Patrick: “Ik was er twintig jaar geleden nog niet bij, maar de leeftijd van de franchise en wat het allemaal geweest is, vormt de grootste uitdagingen. Wij zien ook de discussies tussen spelers over wat nou de beste editie is en waarom. Underground en Most Wanted waren geweldige games, maar het feit is dat Need for Speed heel veel verschillende dingen voor veel verschillende mensen betekent.
Zo kwamen ooit mensen bij ons op de stand van een EA Play-event Need for Speed Payback spelen. De een zei: ‘Dit doet me denken aan Most Wanted!’ De ander zei juist: “Underground!’ Hoe kan die perceptie zo verschillend zijn? Omdat mensen hun eigen herinneringen meedragen aan de games die ze vroeger speelden. Soms hebben ze latere delen overgeslagen of kwamen ze weer terug. Dus het moeilijkste is bepalen wat Need for Speed voor spelers betekent. Als wij een richting inslaan, werkt dat dus niet altijd voor iedereen. Daar werken we steeds aan. Misschien hebben we het bijna voor elkaar voor de volgende game…”
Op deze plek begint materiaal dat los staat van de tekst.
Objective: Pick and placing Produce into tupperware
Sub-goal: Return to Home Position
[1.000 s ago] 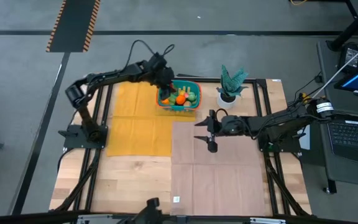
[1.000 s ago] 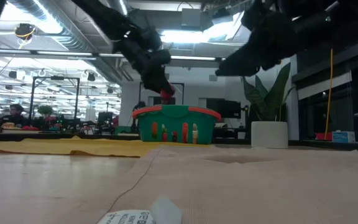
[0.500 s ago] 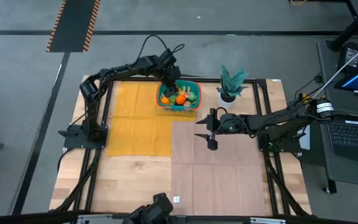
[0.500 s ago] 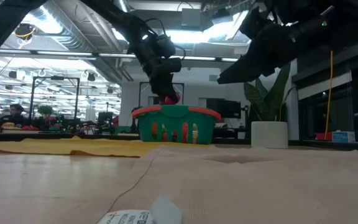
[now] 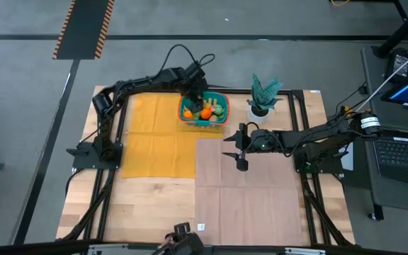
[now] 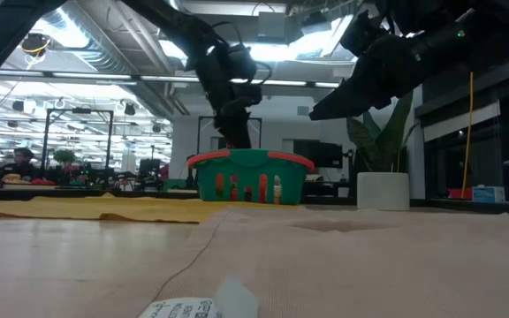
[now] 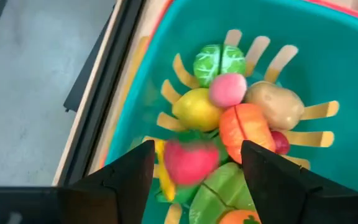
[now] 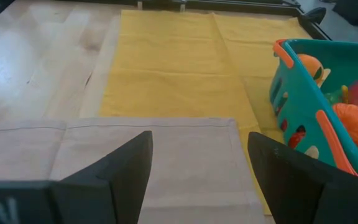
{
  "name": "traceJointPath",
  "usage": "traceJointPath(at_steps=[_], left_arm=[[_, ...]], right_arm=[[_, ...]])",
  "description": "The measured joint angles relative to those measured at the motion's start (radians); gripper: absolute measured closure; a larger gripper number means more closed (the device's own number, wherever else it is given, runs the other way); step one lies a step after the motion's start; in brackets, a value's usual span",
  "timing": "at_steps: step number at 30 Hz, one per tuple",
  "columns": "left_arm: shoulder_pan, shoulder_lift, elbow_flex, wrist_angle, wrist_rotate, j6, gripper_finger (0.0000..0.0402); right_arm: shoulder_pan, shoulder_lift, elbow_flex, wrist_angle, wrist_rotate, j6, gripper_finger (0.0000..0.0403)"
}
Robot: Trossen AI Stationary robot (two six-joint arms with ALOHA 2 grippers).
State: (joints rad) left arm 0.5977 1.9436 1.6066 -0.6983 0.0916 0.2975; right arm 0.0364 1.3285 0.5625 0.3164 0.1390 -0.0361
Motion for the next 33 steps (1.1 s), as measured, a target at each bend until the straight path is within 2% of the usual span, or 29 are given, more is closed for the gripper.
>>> traceJointPath(at_steps=[9, 12, 15, 17, 21, 24, 26, 29, 33], left_arm=[[-0.019, 0.0, 0.0, -0.012, -0.001, 0.045, 0.0172], [-0.018, 0.0, -0.001, -0.03, 0.038, 0.046, 0.0174], [-0.018, -0.002, -0.001, -0.033, 0.156, 0.041, 0.0171], [-0.018, -0.004, -0.001, -0.045, 0.275, 0.031, 0.0169], [-0.018, -0.004, -0.001, -0.111, 0.593, 0.075, 0.017], [-0.015, -0.005, -0.001, -0.224, 0.868, 0.204, 0.0174], [-0.013, -0.014, -0.001, -0.318, 0.987, 0.32, 0.0174], [-0.014, -0.035, -0.003, -0.415, 1.003, 0.411, 0.017], [-0.02, -0.065, -0.002, -0.396, 0.971, 0.394, 0.0168]], right_arm=[[0.0, 0.0, 0.0, 0.0, 0.0, 0.001, 0.0139], [0.0, 0.0, 0.0, -0.001, 0.0, 0.001, 0.0139], [0.0, 0.0, 0.0, -0.001, 0.0, -0.001, 0.0139], [-0.003, 0.0, 0.0, 0.0, 0.0, -0.004, 0.0139], [-0.004, 0.0, 0.0, -0.017, 0.001, -0.045, 0.0139], [-0.004, 0.0, 0.0, -0.015, 0.001, -0.044, 0.0139], [-0.004, 0.0, 0.0, -0.016, 0.0, -0.033, 0.0139], [-0.004, 0.0, 0.0, -0.015, 0.0, -0.022, 0.0139], [-0.004, 0.0, 0.0, -0.013, 0.0, 0.005, 0.0139]])
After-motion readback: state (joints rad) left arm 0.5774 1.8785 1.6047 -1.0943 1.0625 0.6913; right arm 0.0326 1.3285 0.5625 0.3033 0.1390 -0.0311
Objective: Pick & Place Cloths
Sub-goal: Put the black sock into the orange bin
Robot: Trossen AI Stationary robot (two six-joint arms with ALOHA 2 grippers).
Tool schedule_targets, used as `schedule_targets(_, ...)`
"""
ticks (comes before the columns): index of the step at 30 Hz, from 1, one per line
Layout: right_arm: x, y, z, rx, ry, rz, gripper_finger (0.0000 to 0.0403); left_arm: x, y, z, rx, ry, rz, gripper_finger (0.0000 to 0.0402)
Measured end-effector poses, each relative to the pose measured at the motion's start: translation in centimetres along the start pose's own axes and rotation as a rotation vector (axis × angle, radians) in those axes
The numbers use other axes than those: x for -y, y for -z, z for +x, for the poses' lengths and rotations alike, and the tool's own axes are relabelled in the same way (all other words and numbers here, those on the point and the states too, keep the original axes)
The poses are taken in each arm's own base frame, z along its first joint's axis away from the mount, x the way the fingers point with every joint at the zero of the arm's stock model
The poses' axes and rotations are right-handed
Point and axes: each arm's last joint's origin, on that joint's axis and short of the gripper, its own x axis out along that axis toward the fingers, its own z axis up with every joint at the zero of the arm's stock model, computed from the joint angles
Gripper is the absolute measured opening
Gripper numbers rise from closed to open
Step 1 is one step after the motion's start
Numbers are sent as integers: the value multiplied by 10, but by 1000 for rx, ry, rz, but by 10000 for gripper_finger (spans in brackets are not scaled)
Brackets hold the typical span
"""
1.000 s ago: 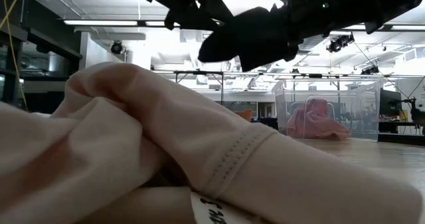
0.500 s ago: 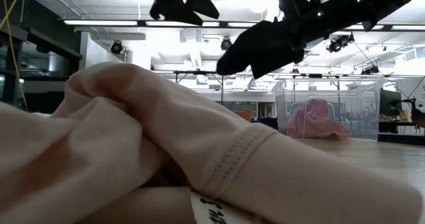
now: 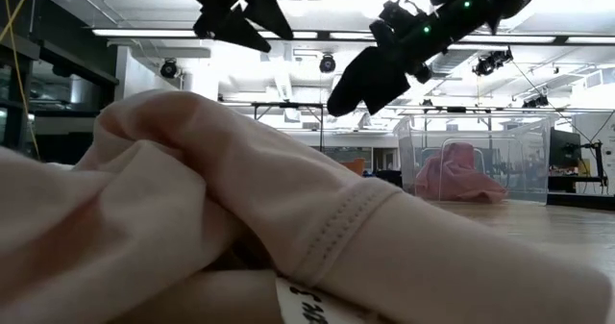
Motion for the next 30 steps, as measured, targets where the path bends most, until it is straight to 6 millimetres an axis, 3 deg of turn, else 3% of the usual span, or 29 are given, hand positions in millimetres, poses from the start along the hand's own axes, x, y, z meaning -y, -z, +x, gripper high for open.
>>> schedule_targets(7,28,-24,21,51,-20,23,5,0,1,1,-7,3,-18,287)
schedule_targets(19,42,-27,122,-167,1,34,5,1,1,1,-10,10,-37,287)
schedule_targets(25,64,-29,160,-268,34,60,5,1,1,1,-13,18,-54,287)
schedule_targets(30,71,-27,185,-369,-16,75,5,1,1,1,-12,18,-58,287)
Justin: “En vergeet niet de Porsche Unleashed-fans die roepen dat dat de beste is! En de Carbon-club. En de Pro Street-mensen. Zelfs The Run, waarmee we iets nieuws probeerden door je uit de auto te laten stappen en quick time events - ja, ken je die nog? - toe te voegen, want we konden je niet zomaar laten rondlopen. We wilden een meer menselijke Need for Speed maken waarbij je leven op het spel stond terwijl je van kust naar kust racete.
Ik ben de eerste om te zeggen: het werkte allemaal niet echt, maar ik ben er trots op dat we het probeerden. Maar toen kwam ik een paar maanden terug op een forum en ontdekte tot m’n verbazing dat sommige fans die game geweldig vinden. Terwijl ik die game eigenlijk maar had weggelaten uit mijn cv, is er dus een enorme ‘cult following’. Dat mensen het toch konden waarderen dat we een risico namen met die game, vond ik prachtig.”